#### [BRIEF]
Pictures excluded, output the lines of the data below between the one holding "I'd like to know: does the black camera cable appear" and the one holding "Could you point to the black wrist", inclusive, exactly as they stand.

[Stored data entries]
+ + + +

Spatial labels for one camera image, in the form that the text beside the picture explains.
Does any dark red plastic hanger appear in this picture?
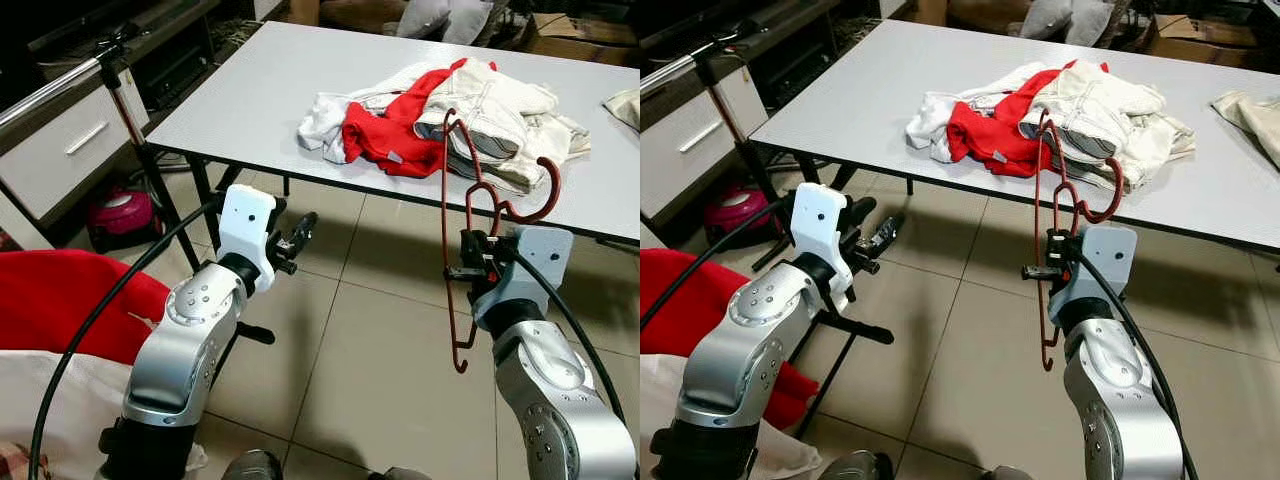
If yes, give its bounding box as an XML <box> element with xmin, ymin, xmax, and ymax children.
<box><xmin>1030</xmin><ymin>108</ymin><xmax>1126</xmax><ymax>373</ymax></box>
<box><xmin>440</xmin><ymin>108</ymin><xmax>563</xmax><ymax>374</ymax></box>

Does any white table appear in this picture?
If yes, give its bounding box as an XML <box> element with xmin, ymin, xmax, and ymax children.
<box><xmin>145</xmin><ymin>20</ymin><xmax>641</xmax><ymax>246</ymax></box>
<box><xmin>750</xmin><ymin>18</ymin><xmax>1280</xmax><ymax>271</ymax></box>

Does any pink vacuum cleaner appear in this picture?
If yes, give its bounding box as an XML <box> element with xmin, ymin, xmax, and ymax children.
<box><xmin>85</xmin><ymin>185</ymin><xmax>161</xmax><ymax>253</ymax></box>
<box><xmin>703</xmin><ymin>183</ymin><xmax>776</xmax><ymax>241</ymax></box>

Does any black tv stand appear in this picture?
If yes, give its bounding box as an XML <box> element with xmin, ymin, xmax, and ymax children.
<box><xmin>130</xmin><ymin>20</ymin><xmax>216</xmax><ymax>111</ymax></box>
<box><xmin>745</xmin><ymin>10</ymin><xmax>851</xmax><ymax>101</ymax></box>

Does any white glass door cabinet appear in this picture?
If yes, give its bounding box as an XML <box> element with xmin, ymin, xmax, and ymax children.
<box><xmin>0</xmin><ymin>60</ymin><xmax>151</xmax><ymax>233</ymax></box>
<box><xmin>640</xmin><ymin>65</ymin><xmax>771</xmax><ymax>221</ymax></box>

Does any cream cloth garment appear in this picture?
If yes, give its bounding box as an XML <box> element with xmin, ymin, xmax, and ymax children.
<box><xmin>1210</xmin><ymin>90</ymin><xmax>1280</xmax><ymax>171</ymax></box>
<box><xmin>603</xmin><ymin>88</ymin><xmax>641</xmax><ymax>133</ymax></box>

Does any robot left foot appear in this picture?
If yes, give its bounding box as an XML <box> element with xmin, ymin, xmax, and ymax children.
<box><xmin>220</xmin><ymin>448</ymin><xmax>286</xmax><ymax>480</ymax></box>
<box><xmin>820</xmin><ymin>450</ymin><xmax>896</xmax><ymax>480</ymax></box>

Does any grey cushion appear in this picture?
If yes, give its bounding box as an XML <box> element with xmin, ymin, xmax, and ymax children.
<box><xmin>1020</xmin><ymin>0</ymin><xmax>1136</xmax><ymax>46</ymax></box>
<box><xmin>395</xmin><ymin>0</ymin><xmax>496</xmax><ymax>46</ymax></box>

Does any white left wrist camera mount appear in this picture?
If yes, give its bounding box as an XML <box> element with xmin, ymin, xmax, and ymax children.
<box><xmin>218</xmin><ymin>185</ymin><xmax>278</xmax><ymax>291</ymax></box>
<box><xmin>790</xmin><ymin>183</ymin><xmax>851</xmax><ymax>301</ymax></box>

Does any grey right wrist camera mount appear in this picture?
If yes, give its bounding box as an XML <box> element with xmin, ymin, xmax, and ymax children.
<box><xmin>497</xmin><ymin>225</ymin><xmax>576</xmax><ymax>331</ymax></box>
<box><xmin>1072</xmin><ymin>223</ymin><xmax>1139</xmax><ymax>321</ymax></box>

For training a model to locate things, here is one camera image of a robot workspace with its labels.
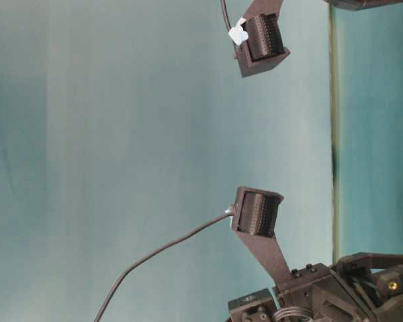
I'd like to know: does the black camera cable lower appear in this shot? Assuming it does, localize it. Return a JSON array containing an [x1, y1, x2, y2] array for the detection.
[[93, 208, 235, 322]]

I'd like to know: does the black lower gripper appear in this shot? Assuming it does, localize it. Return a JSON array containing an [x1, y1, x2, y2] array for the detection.
[[228, 253, 403, 321]]

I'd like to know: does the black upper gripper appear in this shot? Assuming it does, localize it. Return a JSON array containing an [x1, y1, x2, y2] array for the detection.
[[325, 0, 403, 11]]

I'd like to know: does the black camera cable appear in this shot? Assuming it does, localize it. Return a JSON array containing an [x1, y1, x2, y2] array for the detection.
[[93, 208, 235, 322], [219, 0, 233, 32]]

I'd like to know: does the white table edge board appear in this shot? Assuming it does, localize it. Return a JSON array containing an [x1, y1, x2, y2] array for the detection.
[[328, 3, 340, 262]]

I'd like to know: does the black camera cable upper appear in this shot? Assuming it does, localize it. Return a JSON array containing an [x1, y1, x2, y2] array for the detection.
[[219, 0, 233, 32]]

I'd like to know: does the black wrist camera lower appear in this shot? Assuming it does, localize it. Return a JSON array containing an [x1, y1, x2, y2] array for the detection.
[[232, 186, 292, 290]]

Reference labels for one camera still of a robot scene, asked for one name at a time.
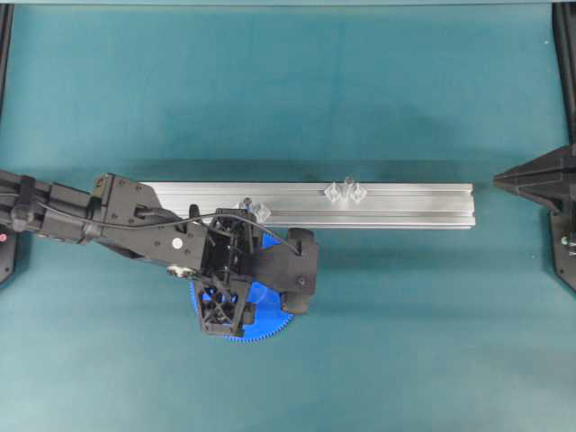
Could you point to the left steel shaft with mount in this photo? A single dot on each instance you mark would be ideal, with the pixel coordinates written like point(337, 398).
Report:
point(253, 210)

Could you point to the black left frame post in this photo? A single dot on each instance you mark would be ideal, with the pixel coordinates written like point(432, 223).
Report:
point(7, 24)

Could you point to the black right frame post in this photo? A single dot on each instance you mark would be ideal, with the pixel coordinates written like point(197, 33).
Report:
point(563, 20)

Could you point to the steel shaft with mount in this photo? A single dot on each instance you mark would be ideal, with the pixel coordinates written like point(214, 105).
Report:
point(347, 192)
point(253, 210)

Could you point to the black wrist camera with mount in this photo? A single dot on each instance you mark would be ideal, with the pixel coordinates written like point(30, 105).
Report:
point(292, 276)

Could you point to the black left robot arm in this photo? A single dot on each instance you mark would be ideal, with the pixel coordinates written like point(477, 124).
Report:
point(122, 215)

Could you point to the long aluminium extrusion rail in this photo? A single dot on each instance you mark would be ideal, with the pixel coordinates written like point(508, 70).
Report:
point(303, 205)

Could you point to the right steel shaft with mount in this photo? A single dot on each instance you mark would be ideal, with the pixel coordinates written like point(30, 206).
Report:
point(347, 192)

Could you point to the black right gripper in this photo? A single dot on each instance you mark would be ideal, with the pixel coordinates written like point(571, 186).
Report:
point(548, 180)

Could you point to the black frame post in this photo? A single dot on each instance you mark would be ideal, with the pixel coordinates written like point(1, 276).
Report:
point(7, 24)
point(563, 20)

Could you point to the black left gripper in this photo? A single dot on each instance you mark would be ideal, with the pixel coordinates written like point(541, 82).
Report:
point(222, 304)

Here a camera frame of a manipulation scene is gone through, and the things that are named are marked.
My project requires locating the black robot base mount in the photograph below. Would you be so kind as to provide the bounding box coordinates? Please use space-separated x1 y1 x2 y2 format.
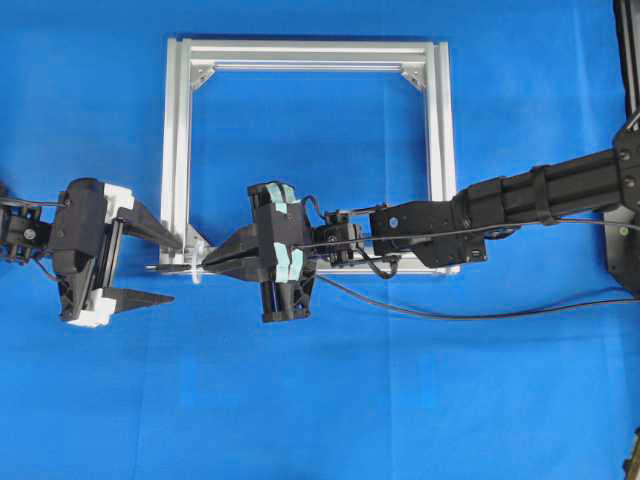
604 1 639 297

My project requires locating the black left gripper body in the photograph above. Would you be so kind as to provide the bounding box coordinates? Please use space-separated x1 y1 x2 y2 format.
48 178 135 328

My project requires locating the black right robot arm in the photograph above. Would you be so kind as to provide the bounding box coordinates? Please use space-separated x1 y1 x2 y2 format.
201 125 639 322

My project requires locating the black wire with plug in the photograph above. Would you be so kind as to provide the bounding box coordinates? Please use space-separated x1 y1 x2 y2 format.
144 262 640 320

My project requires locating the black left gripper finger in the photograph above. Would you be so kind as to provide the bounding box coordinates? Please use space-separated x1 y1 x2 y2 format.
110 288 174 313
116 200 183 249

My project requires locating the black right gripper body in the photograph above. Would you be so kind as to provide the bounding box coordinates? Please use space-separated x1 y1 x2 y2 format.
248 182 316 323

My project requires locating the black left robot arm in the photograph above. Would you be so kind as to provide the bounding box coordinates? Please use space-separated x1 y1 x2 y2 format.
1 178 182 328

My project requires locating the silver aluminium extrusion frame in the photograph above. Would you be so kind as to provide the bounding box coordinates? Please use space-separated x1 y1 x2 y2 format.
159 38 457 283

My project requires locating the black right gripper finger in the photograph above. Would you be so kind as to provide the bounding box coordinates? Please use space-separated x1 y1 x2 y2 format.
205 263 261 283
204 225 259 265

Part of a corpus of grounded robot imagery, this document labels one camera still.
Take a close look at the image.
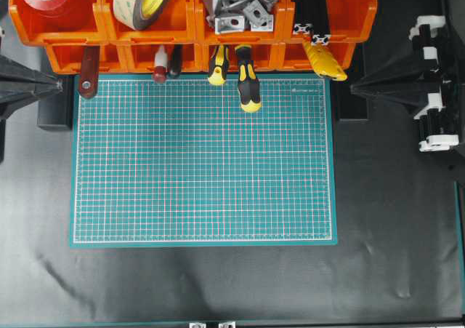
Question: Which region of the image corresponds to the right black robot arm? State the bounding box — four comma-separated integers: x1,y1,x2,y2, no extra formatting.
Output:
350,15,464,184

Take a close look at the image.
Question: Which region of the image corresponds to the yellow utility knife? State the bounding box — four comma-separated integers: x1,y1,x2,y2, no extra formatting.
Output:
302,40,347,81

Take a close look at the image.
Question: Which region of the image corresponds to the small yellow black screwdriver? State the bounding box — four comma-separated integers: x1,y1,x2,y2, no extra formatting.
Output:
208,44,230,86

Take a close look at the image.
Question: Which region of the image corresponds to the grey corner bracket centre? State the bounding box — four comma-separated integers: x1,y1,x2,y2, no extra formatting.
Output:
203,0,249,17

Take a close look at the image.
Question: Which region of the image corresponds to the black aluminium profile lower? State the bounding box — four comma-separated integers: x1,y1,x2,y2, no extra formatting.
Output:
308,0,331,45

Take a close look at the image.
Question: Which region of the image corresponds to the large yellow black screwdriver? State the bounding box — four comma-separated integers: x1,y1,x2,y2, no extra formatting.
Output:
235,44,262,113

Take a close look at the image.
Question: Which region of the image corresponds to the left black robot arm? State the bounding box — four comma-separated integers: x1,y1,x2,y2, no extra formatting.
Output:
1,55,73,159

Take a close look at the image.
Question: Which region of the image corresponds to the orange bin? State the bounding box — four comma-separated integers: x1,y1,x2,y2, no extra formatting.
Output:
121,44,203,73
193,0,287,45
195,44,282,72
278,43,357,72
45,44,127,74
283,0,378,44
9,0,108,46
102,0,195,44

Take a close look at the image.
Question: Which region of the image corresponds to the black rack base block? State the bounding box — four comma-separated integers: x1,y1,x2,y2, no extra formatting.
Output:
37,76,74,132

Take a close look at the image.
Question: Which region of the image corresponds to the lower orange bin far left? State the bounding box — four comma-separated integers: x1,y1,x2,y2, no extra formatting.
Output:
45,44,127,74

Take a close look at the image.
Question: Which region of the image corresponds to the upper orange bin far left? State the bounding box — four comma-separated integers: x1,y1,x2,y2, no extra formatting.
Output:
9,0,108,46

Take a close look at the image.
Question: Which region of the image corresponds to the green cutting mat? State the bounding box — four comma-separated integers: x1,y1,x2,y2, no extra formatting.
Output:
70,73,337,248

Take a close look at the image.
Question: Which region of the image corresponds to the grey corner bracket front left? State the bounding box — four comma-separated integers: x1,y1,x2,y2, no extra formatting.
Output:
214,14,246,34

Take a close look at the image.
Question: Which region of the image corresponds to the black pen tool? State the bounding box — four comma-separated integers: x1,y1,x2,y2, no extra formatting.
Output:
168,44,182,79

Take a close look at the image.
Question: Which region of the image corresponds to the upper orange bin far right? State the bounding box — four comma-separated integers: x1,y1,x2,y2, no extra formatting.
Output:
283,0,378,44

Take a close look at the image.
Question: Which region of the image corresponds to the lower orange bin far right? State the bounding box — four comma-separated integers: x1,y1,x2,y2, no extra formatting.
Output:
278,43,357,72

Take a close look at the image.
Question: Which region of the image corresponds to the grey corner bracket front right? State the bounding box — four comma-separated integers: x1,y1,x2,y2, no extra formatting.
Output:
242,0,274,32

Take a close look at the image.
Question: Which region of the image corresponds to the grey corner bracket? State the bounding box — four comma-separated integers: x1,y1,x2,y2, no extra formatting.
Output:
214,14,246,34
203,0,249,17
242,0,274,32

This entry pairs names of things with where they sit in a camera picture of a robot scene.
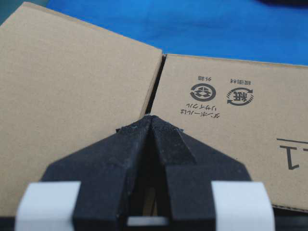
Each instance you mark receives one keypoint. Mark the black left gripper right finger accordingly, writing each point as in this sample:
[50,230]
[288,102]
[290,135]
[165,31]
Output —
[190,166]

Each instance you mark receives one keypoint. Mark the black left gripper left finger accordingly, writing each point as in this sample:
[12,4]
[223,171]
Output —
[107,171]

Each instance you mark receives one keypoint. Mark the brown cardboard box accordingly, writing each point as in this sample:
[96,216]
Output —
[66,84]

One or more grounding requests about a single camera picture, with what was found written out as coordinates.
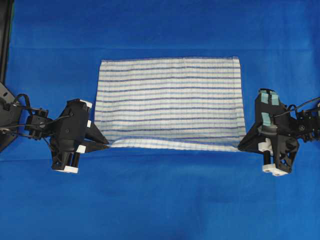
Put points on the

+ + + +

#### [RESULT OF THE EXERCISE]
I'd like to know: does the black camera cable appear in this shot? Assuming it does, localize it. Return a JSON array containing an [x1, y1, x2, y2] array for the detection.
[[93, 208, 235, 322], [219, 0, 233, 32]]

I'd like to know: does the white table edge board appear in this shot? Assuming it does, localize it. Return a JSON array containing an [x1, y1, x2, y2] array for the detection.
[[328, 3, 340, 262]]

I'd like to know: does the black camera cable upper appear in this shot? Assuming it does, localize it. Return a JSON array containing an [x1, y1, x2, y2] array for the detection.
[[219, 0, 233, 32]]

I'd like to know: does the black wrist camera lower appear in this shot? Assuming it does, localize it. Return a JSON array containing an [x1, y1, x2, y2] array for the detection.
[[232, 186, 292, 290]]

Reference labels for one camera still of a robot scene, asked for one name at a time.
Could you point to the left steel shaft with mount in this photo? A single dot on each instance you mark would be ideal, with the pixel coordinates written like point(337, 398).
Report:
point(253, 210)

Could you point to the black left frame post in this photo? A single dot on each instance you mark would be ideal, with the pixel coordinates written like point(432, 223).
Report:
point(7, 24)

Could you point to the black right frame post in this photo? A single dot on each instance you mark would be ideal, with the pixel coordinates written like point(197, 33).
Report:
point(563, 20)

Could you point to the steel shaft with mount in this photo? A single dot on each instance you mark would be ideal, with the pixel coordinates written like point(214, 105).
Report:
point(347, 192)
point(253, 210)

Could you point to the black wrist camera with mount in this photo? A single dot on each instance you mark would be ideal, with the pixel coordinates written like point(30, 105).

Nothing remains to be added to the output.